How Jansan Can Offer a ‘Deeper Purpose’
Now that we have an idea of what young professionals are interested in, how we leverage this information to convince them of the value of our industry? We can do this by taking the following steps:
Publicize our environmental and health accomplishments. How many young workers are aware that the professional cleaning industry was one of the first major, multibillion-dollar industries to embrace green and environmental causes and is an emerging leader in sustainability, health, and wellness? Our rock stars (see below) and our industry need to get this information out. We need to let them know the dire circumstances the world and its inhabitants would face without us.
Promote our high-tech. Our industry is high-tech; the problem is, we are the only ones who know it. Robotics, Internet of Things, self-cleaning surfaces (see page 50), a variety of software programs, dashboards, and apps are now available and used every day by many throughout the industry. We are using this technology to protect the environment and make people’s lives better, easier, and safer, which as we established above, appeals greatly to younger workers. But first they must know about it.
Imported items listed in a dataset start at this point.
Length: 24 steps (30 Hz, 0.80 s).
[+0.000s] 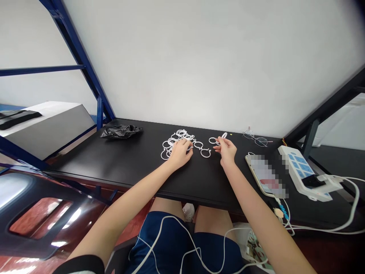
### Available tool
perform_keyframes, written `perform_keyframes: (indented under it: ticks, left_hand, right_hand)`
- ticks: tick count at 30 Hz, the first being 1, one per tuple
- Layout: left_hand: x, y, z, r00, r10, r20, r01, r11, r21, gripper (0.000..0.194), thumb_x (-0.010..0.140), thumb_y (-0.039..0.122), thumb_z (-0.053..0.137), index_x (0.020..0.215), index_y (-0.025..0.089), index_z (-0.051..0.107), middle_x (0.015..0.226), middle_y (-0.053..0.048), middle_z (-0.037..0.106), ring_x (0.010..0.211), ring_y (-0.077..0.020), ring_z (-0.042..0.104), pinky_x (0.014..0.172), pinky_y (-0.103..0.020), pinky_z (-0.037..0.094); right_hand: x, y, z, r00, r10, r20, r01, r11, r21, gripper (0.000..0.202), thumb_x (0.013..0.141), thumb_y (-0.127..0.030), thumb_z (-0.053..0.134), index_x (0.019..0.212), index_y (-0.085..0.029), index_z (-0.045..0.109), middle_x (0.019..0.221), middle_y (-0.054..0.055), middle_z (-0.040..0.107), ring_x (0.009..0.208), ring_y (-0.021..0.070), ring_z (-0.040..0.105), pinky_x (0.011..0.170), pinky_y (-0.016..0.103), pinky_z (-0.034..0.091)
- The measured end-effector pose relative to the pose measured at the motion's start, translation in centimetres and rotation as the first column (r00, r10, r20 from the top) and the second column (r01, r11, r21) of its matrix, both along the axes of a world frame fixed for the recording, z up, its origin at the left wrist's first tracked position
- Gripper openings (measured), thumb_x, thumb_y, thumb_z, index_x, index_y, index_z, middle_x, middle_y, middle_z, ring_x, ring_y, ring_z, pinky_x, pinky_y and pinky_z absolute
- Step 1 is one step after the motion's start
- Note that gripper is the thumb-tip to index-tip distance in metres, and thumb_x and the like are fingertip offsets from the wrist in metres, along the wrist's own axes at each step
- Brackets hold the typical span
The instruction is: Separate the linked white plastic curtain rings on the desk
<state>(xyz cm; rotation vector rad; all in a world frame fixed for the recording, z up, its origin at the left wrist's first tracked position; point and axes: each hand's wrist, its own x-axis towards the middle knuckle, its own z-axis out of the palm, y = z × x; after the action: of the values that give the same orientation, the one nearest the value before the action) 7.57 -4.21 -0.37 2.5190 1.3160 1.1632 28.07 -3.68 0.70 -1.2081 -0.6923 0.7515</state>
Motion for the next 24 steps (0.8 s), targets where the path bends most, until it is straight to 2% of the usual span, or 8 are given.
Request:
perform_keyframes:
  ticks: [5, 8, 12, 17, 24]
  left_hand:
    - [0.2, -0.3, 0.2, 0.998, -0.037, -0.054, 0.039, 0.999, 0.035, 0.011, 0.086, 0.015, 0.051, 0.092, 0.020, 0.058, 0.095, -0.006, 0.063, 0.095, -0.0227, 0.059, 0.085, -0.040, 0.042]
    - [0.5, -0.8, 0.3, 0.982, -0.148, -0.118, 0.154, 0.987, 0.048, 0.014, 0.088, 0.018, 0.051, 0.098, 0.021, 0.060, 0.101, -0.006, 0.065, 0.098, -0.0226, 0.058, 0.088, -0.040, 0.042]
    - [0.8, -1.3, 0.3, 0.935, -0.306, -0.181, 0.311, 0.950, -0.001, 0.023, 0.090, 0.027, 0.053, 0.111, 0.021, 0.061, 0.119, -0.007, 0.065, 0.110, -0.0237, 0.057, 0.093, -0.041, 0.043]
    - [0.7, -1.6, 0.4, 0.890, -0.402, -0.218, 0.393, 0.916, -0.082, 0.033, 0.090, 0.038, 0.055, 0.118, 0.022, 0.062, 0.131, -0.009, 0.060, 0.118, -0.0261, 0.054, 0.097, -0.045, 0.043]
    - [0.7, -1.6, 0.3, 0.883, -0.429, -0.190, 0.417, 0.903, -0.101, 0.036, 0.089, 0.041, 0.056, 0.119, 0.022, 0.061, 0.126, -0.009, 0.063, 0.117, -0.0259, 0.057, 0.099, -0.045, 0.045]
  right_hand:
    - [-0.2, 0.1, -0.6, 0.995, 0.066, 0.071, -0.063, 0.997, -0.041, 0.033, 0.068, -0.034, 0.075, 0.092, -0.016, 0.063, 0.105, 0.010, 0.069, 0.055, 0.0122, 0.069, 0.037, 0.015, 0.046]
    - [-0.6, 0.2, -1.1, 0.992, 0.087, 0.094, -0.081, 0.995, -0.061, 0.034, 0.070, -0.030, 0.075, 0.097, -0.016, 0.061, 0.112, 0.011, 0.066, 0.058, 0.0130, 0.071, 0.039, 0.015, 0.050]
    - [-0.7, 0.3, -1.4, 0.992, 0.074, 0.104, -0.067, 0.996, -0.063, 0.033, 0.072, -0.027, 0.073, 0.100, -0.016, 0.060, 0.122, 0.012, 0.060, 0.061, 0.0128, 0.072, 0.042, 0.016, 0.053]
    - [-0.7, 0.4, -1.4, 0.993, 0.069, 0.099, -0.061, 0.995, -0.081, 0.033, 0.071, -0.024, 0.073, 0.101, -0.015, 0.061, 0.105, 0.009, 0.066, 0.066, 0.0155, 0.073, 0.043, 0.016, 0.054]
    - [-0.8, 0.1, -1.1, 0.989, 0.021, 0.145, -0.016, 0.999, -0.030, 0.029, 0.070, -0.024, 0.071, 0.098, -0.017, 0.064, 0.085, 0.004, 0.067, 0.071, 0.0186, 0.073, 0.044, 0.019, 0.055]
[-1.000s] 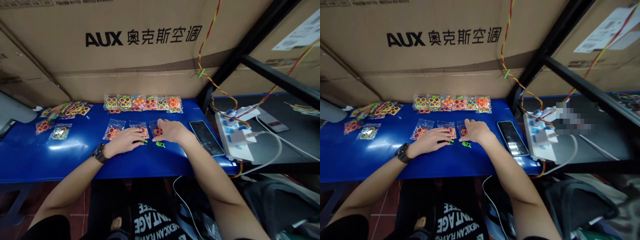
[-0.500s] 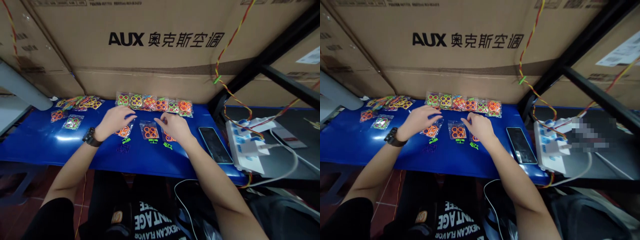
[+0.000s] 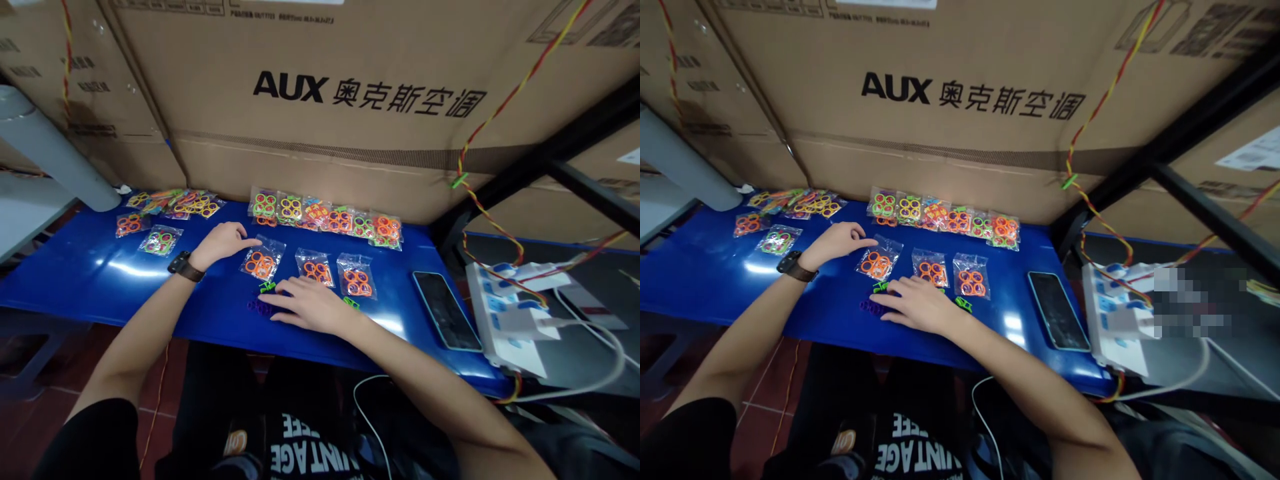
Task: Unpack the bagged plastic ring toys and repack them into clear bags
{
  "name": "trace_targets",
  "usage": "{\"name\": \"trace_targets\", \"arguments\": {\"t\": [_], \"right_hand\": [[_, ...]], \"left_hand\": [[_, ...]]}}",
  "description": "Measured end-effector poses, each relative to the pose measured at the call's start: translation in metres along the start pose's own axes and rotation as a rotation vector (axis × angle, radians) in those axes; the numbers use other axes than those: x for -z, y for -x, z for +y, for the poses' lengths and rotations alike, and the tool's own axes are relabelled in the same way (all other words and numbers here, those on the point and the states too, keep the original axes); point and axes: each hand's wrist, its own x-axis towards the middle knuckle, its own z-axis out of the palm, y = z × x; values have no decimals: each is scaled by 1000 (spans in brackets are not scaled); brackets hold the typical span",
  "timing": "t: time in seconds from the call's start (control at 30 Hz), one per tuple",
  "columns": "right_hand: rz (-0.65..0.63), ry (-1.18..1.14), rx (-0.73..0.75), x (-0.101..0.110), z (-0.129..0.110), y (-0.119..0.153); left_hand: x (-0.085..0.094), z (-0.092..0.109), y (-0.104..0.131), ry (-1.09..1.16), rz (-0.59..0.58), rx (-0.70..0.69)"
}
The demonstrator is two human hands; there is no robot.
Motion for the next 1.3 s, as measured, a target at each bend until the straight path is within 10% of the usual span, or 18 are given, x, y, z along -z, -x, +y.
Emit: {"name": "trace_targets", "arguments": {"t": [0.93,1.3], "right_hand": [[-142,-481,-138,22,16,11],[451,-578,-595,43,47,13]], "left_hand": [[-44,16,0,866,-19,-91],[-30,66,5,993,168,-75]]}}
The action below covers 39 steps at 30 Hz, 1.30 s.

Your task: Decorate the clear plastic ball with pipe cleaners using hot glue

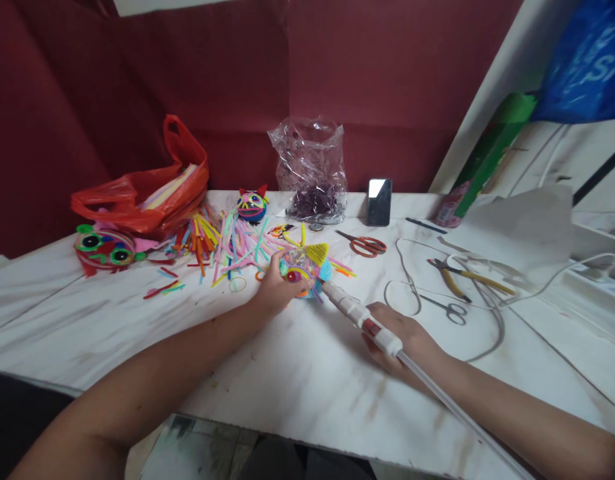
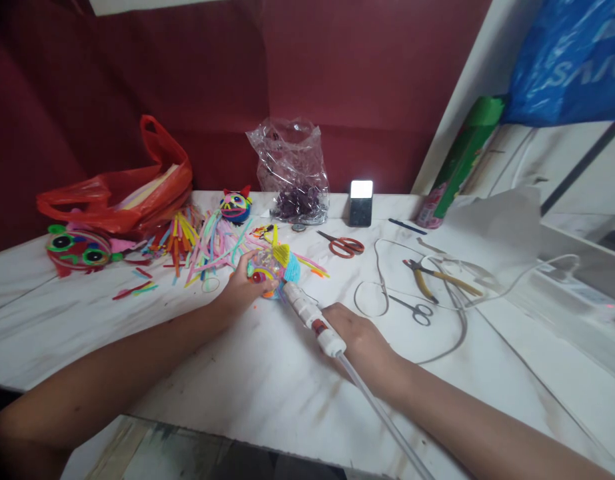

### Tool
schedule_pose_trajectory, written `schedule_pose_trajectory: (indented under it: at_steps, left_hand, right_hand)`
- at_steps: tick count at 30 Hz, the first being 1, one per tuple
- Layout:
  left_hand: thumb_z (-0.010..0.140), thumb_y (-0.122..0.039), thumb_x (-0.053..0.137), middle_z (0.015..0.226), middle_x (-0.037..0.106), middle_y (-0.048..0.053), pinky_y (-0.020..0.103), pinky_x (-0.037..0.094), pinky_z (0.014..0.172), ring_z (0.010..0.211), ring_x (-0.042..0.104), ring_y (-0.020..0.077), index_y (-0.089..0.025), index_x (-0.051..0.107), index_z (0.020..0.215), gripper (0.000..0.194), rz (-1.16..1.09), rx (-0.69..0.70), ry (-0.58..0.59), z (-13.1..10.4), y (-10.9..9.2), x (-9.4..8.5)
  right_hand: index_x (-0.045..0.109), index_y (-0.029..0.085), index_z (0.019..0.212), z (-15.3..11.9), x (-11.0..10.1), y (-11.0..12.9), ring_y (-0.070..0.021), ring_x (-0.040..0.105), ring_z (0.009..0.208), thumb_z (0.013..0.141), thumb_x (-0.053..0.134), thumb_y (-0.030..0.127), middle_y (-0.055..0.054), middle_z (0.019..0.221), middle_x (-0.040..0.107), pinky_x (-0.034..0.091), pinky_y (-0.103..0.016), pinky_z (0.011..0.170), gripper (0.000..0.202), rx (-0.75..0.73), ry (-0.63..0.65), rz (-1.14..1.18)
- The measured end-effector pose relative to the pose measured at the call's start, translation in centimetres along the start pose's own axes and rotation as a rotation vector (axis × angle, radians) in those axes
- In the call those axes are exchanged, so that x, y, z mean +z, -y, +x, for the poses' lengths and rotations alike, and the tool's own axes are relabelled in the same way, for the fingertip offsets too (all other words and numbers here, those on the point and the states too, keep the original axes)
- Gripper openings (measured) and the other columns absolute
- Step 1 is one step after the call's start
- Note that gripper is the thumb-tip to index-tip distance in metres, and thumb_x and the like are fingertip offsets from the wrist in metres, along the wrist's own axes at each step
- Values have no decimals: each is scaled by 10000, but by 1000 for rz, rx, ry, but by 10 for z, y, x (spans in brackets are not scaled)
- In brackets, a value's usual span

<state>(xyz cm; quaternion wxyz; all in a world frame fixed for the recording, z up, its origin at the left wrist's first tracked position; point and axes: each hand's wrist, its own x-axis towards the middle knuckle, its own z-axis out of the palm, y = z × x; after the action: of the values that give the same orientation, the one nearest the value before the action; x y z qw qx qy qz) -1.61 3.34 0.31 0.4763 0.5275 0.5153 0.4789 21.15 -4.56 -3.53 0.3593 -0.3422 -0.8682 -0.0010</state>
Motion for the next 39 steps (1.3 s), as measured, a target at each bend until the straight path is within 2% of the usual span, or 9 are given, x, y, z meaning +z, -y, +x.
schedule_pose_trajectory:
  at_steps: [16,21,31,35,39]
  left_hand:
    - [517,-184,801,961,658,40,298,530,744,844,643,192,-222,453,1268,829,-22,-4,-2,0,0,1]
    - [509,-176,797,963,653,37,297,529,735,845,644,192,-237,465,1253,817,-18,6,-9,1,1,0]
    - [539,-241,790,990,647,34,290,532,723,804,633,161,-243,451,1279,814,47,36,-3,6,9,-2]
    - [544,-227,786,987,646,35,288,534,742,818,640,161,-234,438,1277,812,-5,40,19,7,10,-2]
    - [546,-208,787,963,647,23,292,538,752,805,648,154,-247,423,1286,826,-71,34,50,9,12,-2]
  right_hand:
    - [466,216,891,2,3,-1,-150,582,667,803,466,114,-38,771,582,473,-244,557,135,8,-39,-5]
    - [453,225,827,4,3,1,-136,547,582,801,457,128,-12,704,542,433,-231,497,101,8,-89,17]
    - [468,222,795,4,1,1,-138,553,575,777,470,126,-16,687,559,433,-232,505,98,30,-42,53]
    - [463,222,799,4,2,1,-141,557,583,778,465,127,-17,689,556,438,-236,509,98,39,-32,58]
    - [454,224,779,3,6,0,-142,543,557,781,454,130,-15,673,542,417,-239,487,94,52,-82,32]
Identify industry rock stars. Mark Zuckerberg, Meg Whitman, Jeff Bezos, Bill Gates, even shy Tim Cook of Apple, are all rock stars because they inspire young people to get involved with their companies and their industries. Jansan has its own rock stars. Finding ways to introduce and promote them to younger professionals will attract more talent.
Talk about our giving back. ISSA, through its ISSA Charities (see page 40) along with many ISSA members and other jansan organizations have programs designed to help others and give back to their communities. Yet ours is a very humble industry, and for that reason, many of these good deeds receive modest attention if any at all. As an industry, we need to show the good we are doing to help others and our communities.
Expand on the possibilities. One of the big attractions millennials see in the tech industry is that there are entrepreneurial welcome mats on every corner. From its start, the tech industry has embraced entrepreneurs with new ideas and innovations. And to turn these dreams into reality, financial backing has traditionally been plentiful. While those same financial resources may not be available in the professional cleaning industry, we still have lots of welcome mats. We need to make sure young job seekers know that entrepreneurship is alive and strong in our industry and that the possibilities for success and innovation abound.
We could cover many more points, but here is my key takeaway. Instead of trying to understand younger generations as so many in our industry say they are attempting to do, we have to turn things around and help them better understand us. We need to show them what our industry has and will accomplish, its value, and the abundance of opportunities it provides.
We are certainly not just about mops. In fact, mops and mopping have very little to do with today’s jansan industry. We serve a vital life-essential purpose, and it’s time younger people—in fact, everyone—knows it.